Dentro de los detalles divulgados, era bien sabido que la escasez de alimentos figuraba entre los elementos de esa crisis, pero se desconocía la magnitud de ese aspecto. Según los informes, cerca de la mitad de la población se enfrenta a una situacion de hambre extrema, con una canasta básica de alimentos que está fuera del alcance de muchos, la inflación en un 33 por ciento y el precio de la gasolina duplicado.

La Organización de las Naciones Unidas para la Agricultura y la Alimentación (FAO) y el Programa Mundial de Alimentos de las Naciones Unidas (PMA) alertaron este Viernes que una cifra récord de 4.7 millones de personas en el vecino país se encuentran actualmente en situación de hambre extrema, que incluye a 1.8 millones en fase de emergencia y por primera vez en Haití, 19 mil individuos en un nivel catastrófico en un barrio urbano de la capital Puerto Príncipe, hablamos de Cité Soleil, una cifra que poder ser conservadora.

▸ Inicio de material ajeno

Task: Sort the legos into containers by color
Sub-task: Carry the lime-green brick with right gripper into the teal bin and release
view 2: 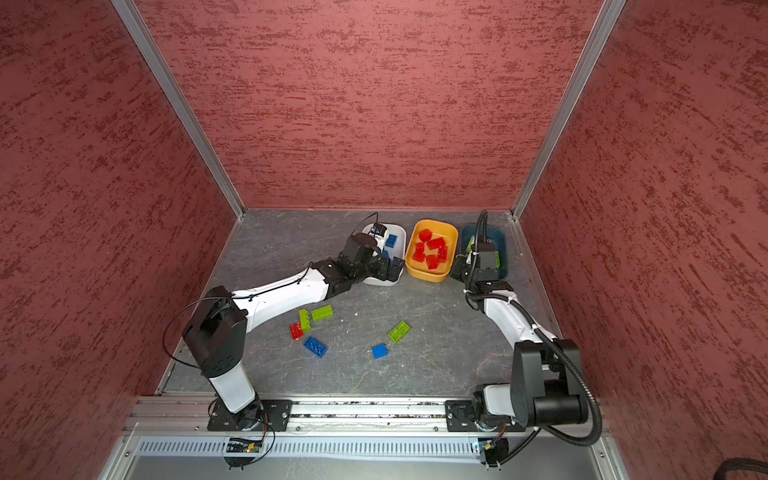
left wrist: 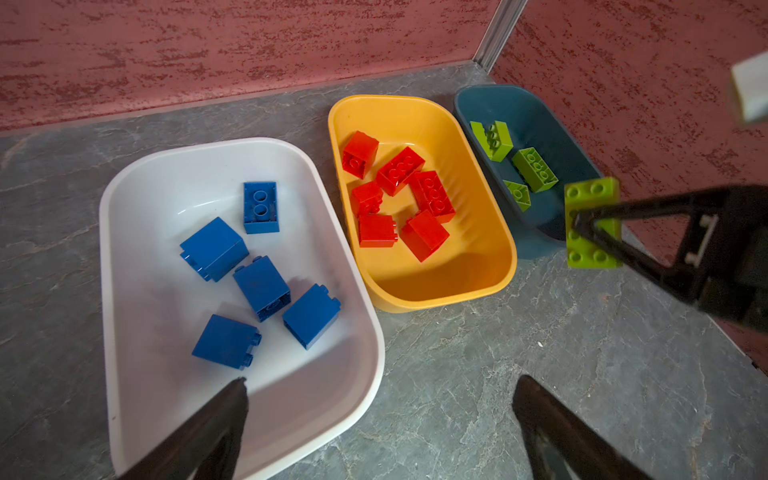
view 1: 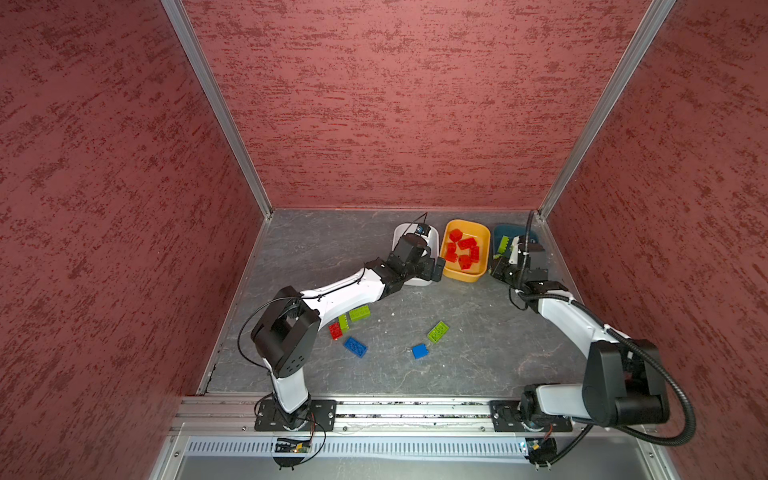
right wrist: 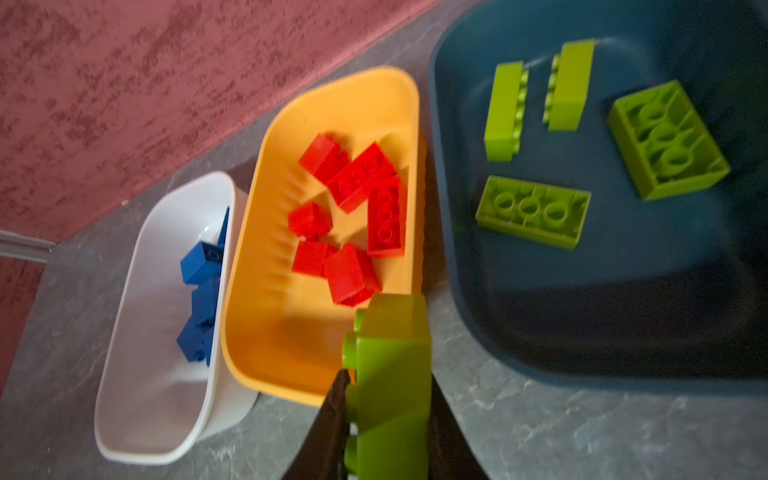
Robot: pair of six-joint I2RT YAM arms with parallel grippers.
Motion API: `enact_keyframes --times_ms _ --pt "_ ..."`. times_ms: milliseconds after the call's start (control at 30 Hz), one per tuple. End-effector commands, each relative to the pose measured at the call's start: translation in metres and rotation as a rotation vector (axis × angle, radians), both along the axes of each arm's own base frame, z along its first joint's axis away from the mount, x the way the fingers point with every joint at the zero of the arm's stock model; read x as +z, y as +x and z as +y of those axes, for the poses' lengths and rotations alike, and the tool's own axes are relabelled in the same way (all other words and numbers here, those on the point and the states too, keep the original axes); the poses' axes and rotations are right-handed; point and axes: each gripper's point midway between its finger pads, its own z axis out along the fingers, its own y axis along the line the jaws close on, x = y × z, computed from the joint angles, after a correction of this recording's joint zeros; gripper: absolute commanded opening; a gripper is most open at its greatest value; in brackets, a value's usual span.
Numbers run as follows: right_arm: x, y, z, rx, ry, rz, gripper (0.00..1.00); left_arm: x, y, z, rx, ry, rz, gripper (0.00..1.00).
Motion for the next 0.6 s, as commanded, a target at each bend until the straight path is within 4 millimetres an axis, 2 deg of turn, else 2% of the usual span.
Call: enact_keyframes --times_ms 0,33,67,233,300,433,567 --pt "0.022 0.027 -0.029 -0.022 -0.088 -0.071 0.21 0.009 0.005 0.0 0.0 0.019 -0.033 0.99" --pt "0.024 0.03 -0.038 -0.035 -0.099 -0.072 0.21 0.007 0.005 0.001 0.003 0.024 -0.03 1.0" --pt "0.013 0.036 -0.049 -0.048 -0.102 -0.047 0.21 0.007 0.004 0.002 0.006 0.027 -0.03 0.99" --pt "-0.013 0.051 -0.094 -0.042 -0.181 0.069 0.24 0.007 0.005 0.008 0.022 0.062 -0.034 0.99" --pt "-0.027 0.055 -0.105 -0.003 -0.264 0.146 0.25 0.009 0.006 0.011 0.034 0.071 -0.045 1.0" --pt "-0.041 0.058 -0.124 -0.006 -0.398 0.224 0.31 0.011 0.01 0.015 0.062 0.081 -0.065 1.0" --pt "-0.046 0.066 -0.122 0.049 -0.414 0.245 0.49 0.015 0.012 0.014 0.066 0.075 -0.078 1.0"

Estas mediciones y cifras son realmente escalofriantes y de seguro capaces de impactar aun a los más insensibles e indiferentes.

En SIN hemos insistido en enfocar este tema por el drama humano que representa ante la violencia de las pandillas, agravado por la falta de alimentos y su encarecimiento, mientras al tiempo que esa nación parece encaminarse a un colapso total.

Penosamente, porque nadie desearía que se tuviera que recurrir a una intervención, esta acción parece a la vista, la única alternativa que tiene el pueblo haitiano para evitar que se profundice más la crisis que padece en medio de la hambruna y la desesperación más absoluta.